Healing practices use specific symbolic interventions called "flexibility primers;" these can help induce different degrees and states of cognitive and emotional flexibility. Flexibility primers can take different forms, including metaphors, images, and music and other media, which is how the flexibility hypothesis falls within the realm of medical ethnomusicology. Music is often used to prime the patients to represent, elicity, and enact cognitive and emotional flexibility in rituals of healing. Within this practice, to truly reach the patient, it is imperative to identify psychological processes and cultural forms that facilitate and evoke cognitive and emotional flexibility to understand the cultural specificity and potential efficacy of a particular set of primers. For example, when choosing music for this ritual, it might be in one's best interest to use cultural context to match the patient with a primer that they will be particularly receptive to, through language, style, etc. Because cultural specificity is highly correlated with the potential efficacy of different healing practices, we can use cultural context to guide intervention/healing design to best promote well-being.

Rhythmic Drumming

There has been debate since the early 1950s among anthropologists and ethnomusicologists about the extent to which different psychological and socio-environmental factors play into the induction of trance states in different ritual contexts. The debate has been focused around the question: Can music (alone or in context) induce trance? Gilbert Rouget, an anthropologist, is a primary player in this debate; his 1980 book "Music and Trance: A Theory of Relations between Music and Possession" explores ritual trances involving music and reviews the anthropological literature on the neurophysiological effects of drumming and other repetitive auditory stimulation. Another researcher in this debate is Andrew Neher, who conducted laboratory studies about auditory driving, which is the ability of repetitive rhythmic auditory stimuli to alter brainwave activity in a one-to-one relationship. He found that if a subject hears drum rhythms at 8 beats/second, one's brainwaves will be influenced by this stimulus, producing more activity at 8 Hz and also influencing other brainwave frequency bands to alter brain activity as a whole.

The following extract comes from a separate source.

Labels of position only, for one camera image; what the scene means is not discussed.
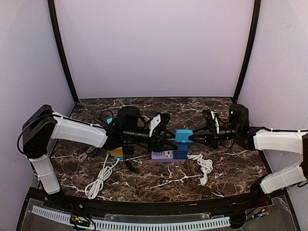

Many researchers have also found that drumming can have mood-altering effects on the brain and nervous system. This research has been applied to developing treatments for a range of physical conditions, mental illnesses, and personality disorders. Bittman et al. discovered that rhythmic auditory stimulation can improve immune function and increase relaxation, improve mood, and help manage stress, Maurer et al. found that drumming or hearing music where the predominant focus is on drum beats can help enhance hypnotic susceptibility, and Mandel et al. suggested that rhythmic stimulation can induce altered states of consciousness for psychotherapy. Additionally, many modern physiological reports on the effects of sustained rhythmic drumming reinforce that the act of drumming can help alter affective states and induce states of consciousness, hypnosis, and meditation through the diversion of attention to consistent patterns, as well as brainwave synchronization and entrainment.